╭─ Extracted information
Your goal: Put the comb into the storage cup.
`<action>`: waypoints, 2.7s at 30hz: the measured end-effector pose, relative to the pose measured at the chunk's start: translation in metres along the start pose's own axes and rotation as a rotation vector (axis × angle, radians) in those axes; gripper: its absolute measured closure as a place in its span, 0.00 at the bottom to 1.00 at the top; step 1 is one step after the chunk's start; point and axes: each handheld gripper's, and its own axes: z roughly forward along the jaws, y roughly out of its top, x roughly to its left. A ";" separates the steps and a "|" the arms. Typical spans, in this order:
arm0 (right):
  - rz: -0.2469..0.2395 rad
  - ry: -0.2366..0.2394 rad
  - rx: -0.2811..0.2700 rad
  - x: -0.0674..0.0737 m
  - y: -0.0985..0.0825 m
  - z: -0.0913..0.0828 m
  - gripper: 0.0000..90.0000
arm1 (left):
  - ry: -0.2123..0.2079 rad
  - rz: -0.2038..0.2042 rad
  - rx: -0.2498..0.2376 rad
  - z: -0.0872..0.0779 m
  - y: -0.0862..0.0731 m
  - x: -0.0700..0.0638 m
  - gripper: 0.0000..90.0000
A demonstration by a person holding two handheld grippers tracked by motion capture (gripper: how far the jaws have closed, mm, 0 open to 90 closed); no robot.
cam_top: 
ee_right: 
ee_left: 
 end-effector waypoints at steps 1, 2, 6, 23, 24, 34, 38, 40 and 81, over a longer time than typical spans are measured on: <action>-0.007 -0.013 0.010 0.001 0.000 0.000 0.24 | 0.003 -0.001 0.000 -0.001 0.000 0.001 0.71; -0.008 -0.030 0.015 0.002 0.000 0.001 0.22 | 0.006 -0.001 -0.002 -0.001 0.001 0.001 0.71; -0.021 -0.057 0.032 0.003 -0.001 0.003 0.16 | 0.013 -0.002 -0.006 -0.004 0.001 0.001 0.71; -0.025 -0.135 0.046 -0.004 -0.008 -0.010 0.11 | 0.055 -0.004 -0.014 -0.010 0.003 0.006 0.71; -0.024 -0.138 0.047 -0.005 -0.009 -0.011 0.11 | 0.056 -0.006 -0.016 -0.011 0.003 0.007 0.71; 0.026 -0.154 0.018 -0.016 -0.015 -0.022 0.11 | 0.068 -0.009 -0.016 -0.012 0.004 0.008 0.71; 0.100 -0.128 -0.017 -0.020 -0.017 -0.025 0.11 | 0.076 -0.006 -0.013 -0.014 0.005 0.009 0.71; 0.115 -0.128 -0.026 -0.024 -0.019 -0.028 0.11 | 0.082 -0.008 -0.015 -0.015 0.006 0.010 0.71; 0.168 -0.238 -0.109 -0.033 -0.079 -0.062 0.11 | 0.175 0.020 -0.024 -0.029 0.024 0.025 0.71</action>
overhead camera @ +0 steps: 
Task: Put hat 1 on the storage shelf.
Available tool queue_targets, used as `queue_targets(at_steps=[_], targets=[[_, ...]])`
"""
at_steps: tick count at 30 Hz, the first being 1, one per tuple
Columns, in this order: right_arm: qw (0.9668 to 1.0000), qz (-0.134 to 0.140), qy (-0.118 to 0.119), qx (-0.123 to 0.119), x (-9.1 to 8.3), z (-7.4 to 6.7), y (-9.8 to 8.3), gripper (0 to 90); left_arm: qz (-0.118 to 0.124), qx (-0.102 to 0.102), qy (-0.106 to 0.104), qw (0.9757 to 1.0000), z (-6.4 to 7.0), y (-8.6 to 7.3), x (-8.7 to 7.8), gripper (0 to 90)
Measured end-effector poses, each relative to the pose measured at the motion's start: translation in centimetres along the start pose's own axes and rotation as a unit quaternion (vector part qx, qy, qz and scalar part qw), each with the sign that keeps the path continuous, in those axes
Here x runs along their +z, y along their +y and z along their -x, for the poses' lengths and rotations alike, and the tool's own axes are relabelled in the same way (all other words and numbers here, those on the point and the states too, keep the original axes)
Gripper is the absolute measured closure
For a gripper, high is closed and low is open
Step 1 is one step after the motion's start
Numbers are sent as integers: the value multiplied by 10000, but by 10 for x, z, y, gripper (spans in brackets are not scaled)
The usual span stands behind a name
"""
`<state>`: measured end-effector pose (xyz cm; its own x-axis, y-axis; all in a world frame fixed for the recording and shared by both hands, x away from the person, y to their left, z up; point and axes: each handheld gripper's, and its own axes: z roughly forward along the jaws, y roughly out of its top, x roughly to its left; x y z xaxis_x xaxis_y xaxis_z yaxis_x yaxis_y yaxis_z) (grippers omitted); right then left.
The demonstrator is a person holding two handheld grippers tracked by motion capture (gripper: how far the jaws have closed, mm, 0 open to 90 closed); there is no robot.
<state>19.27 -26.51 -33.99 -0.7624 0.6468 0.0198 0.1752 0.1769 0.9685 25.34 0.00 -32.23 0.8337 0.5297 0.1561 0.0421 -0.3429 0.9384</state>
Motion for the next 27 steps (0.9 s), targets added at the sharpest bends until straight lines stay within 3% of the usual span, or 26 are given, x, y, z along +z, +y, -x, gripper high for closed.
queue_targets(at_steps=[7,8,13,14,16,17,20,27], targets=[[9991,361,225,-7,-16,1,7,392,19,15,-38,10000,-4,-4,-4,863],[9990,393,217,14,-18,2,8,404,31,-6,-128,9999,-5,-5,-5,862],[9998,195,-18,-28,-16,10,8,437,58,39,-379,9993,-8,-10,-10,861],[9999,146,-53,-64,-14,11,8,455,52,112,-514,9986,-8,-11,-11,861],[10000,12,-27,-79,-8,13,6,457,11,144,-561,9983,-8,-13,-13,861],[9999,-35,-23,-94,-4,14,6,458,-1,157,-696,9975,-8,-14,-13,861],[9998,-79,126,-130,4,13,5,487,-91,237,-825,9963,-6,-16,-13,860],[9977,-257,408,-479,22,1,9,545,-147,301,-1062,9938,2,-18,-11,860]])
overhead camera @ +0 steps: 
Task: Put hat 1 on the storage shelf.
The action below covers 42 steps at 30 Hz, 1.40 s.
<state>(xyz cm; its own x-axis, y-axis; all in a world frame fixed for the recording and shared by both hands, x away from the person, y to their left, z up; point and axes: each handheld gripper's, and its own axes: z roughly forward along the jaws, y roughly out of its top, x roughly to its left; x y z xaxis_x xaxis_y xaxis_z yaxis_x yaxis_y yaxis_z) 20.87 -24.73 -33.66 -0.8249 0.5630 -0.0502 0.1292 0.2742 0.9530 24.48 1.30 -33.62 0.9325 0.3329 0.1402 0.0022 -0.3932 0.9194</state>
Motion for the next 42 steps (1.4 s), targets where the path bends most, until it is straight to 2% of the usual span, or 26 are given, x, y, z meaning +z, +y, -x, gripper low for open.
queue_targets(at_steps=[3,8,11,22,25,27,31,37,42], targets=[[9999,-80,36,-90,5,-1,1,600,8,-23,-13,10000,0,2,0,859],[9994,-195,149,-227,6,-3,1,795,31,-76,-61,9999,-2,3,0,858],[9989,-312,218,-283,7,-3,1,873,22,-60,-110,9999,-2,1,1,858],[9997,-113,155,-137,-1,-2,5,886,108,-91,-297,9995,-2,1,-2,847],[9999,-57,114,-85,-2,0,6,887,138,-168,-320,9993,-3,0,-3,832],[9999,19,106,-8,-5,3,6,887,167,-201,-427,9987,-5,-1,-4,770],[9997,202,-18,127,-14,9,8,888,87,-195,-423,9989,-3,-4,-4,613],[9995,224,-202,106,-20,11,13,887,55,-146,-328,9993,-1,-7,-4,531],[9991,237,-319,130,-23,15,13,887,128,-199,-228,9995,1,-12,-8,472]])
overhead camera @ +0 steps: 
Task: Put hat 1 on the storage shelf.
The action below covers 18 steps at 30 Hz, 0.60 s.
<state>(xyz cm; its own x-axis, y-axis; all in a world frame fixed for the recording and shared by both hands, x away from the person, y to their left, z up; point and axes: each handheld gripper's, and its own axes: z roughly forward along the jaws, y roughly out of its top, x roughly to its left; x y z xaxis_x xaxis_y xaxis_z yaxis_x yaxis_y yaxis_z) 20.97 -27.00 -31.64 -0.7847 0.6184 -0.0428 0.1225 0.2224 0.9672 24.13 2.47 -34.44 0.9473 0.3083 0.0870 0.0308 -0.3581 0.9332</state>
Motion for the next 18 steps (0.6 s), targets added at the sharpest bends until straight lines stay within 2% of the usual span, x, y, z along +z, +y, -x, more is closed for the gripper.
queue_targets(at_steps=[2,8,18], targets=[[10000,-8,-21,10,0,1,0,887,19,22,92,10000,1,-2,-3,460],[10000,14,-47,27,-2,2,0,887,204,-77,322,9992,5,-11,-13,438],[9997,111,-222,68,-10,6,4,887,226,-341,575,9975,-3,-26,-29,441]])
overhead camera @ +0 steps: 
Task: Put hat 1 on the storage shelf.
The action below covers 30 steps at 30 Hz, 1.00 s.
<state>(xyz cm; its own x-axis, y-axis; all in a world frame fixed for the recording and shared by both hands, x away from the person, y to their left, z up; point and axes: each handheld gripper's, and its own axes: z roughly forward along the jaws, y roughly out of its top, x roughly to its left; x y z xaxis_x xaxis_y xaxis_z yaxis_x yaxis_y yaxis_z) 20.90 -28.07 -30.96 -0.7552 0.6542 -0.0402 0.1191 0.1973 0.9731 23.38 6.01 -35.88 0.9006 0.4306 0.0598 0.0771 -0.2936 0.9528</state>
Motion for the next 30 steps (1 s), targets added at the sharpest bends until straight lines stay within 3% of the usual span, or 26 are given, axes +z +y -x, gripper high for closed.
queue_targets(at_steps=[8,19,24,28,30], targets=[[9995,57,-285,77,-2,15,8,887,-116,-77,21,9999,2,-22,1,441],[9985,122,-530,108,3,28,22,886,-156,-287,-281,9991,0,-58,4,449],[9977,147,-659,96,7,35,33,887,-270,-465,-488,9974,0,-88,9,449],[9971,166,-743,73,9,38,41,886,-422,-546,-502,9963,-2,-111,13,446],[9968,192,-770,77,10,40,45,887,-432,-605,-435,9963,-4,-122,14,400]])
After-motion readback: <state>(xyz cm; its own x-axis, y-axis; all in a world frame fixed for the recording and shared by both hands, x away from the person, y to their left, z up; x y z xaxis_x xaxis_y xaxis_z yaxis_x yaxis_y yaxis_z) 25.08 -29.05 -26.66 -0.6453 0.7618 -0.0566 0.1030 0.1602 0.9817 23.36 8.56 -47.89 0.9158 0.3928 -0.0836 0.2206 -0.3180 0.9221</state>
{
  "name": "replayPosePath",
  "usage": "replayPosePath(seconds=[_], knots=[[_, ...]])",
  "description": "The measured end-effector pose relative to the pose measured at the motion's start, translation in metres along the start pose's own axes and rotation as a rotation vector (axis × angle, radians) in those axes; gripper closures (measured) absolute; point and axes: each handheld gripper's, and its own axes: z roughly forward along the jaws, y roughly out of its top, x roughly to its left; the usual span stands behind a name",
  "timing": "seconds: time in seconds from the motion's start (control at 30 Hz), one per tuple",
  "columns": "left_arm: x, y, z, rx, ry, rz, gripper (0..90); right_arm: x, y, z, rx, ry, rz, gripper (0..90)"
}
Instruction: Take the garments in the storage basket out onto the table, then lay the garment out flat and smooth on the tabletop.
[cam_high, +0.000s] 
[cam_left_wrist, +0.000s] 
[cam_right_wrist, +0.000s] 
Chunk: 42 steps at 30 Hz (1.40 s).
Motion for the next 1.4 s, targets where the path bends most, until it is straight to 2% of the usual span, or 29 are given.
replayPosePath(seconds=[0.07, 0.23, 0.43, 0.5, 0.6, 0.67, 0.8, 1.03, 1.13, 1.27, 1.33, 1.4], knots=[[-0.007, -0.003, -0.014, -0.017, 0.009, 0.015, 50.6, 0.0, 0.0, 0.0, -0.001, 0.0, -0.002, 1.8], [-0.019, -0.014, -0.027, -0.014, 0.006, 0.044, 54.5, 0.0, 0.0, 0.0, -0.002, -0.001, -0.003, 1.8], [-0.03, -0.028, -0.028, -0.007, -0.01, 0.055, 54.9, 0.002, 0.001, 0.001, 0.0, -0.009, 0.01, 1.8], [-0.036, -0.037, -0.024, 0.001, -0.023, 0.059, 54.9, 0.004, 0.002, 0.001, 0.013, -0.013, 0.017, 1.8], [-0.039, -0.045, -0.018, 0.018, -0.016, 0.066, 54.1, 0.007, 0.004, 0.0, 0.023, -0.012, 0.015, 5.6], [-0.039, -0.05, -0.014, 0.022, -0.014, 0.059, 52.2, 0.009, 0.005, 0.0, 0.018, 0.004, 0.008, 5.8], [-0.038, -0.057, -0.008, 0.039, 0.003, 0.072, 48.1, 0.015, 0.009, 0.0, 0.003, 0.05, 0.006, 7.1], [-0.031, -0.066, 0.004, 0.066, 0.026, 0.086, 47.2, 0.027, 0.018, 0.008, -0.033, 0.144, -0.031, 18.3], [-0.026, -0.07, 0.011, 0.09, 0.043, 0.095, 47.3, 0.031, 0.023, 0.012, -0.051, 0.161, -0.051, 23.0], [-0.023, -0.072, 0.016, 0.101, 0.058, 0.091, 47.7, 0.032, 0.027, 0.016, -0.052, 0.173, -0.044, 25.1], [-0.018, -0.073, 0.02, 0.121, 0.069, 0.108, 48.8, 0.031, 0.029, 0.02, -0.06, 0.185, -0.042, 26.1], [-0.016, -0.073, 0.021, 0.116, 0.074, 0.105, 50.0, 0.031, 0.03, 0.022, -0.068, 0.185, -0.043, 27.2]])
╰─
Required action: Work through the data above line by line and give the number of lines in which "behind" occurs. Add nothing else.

Solution to this task: 2